▶ What this task involves: The lines to return run from the start of the material below through the line holding "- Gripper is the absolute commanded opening", both included; please give them back exactly, minus the pictures.

▶ Collected material:
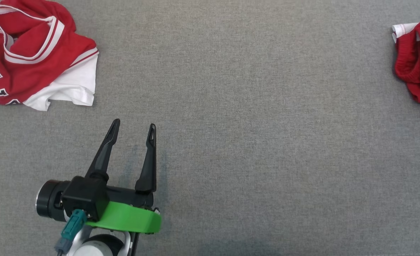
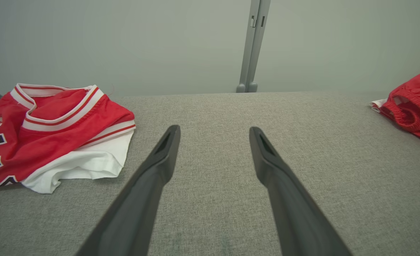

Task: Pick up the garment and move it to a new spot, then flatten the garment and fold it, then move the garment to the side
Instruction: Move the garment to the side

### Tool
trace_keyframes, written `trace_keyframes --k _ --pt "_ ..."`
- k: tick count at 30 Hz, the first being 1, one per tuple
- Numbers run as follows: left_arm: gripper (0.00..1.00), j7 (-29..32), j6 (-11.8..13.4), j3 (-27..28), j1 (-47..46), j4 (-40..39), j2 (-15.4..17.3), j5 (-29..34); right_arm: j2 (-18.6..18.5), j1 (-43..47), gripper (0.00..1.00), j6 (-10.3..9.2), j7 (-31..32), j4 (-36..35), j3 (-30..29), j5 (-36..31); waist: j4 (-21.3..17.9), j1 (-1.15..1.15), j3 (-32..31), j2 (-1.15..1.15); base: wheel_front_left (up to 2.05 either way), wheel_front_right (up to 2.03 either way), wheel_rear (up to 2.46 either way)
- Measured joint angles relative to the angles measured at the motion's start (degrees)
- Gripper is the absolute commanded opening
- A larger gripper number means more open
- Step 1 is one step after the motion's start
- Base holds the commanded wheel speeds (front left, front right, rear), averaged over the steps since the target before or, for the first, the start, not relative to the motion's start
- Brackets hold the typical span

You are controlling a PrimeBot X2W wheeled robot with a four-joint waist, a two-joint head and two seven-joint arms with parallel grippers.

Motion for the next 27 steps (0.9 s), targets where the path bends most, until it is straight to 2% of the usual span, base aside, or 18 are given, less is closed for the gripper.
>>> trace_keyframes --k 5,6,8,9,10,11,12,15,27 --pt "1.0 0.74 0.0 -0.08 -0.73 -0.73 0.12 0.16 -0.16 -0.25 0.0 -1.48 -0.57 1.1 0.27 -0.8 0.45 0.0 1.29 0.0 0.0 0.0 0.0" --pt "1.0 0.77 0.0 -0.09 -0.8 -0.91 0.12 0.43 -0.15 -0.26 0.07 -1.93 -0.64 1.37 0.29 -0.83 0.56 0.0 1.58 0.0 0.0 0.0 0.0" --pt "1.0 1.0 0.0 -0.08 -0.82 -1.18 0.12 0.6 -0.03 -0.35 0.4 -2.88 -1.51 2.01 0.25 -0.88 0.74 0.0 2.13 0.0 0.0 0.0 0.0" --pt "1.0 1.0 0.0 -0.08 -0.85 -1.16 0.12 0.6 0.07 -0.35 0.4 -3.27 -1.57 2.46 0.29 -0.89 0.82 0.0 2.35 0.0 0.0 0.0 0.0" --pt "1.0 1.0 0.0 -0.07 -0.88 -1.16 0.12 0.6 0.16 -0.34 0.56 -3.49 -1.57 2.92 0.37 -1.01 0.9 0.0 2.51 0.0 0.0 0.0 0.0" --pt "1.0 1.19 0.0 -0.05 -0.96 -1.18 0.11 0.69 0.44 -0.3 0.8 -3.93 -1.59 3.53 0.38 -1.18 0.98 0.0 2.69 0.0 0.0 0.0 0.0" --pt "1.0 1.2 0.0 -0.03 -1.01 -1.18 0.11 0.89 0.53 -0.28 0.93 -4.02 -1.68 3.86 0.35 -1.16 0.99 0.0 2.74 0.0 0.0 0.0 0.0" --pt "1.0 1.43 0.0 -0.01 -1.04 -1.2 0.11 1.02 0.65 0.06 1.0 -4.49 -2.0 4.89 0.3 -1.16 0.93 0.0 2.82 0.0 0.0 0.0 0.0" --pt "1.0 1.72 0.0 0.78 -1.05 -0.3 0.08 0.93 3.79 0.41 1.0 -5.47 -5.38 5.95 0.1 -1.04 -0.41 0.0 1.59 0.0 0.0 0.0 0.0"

▶ Solution to this problem:
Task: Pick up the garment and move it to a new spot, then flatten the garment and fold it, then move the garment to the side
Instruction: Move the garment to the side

### Tool
trace_keyframes, written `trace_keyframes --k _ --pt "_ ..."`
- k: tick count at 30 Hz, the first being 1, one per tuple
- Numbers run as follows: left_arm: gripper (0.00..1.00), j7 (-29..32), j6 (-11.8..13.4), j3 (-27..28), j1 (-47..46), j4 (-40..39), j2 (-15.4..17.3), j5 (-29..34); right_arm: j2 (-18.6..18.5), j1 (-43..47), gripper (0.00..1.00), j6 (-10.3..9.2), j7 (-31..32), j4 (-36..35), j3 (-30..29), j5 (-36..31); waist: j4 (-21.3..17.9), j1 (-1.15..1.15), j3 (-32..31), j2 (-1.15..1.15); base: wheel_front_left (up to 2.05 either way), wheel_front_right (up to 2.03 either way), wheel_rear (up to 2.46 either way)
- Measured joint angles relative to the angles measured at the motion's start (degrees)
- Gripper is the absolute commanded opening

The reply to this exercise is complete.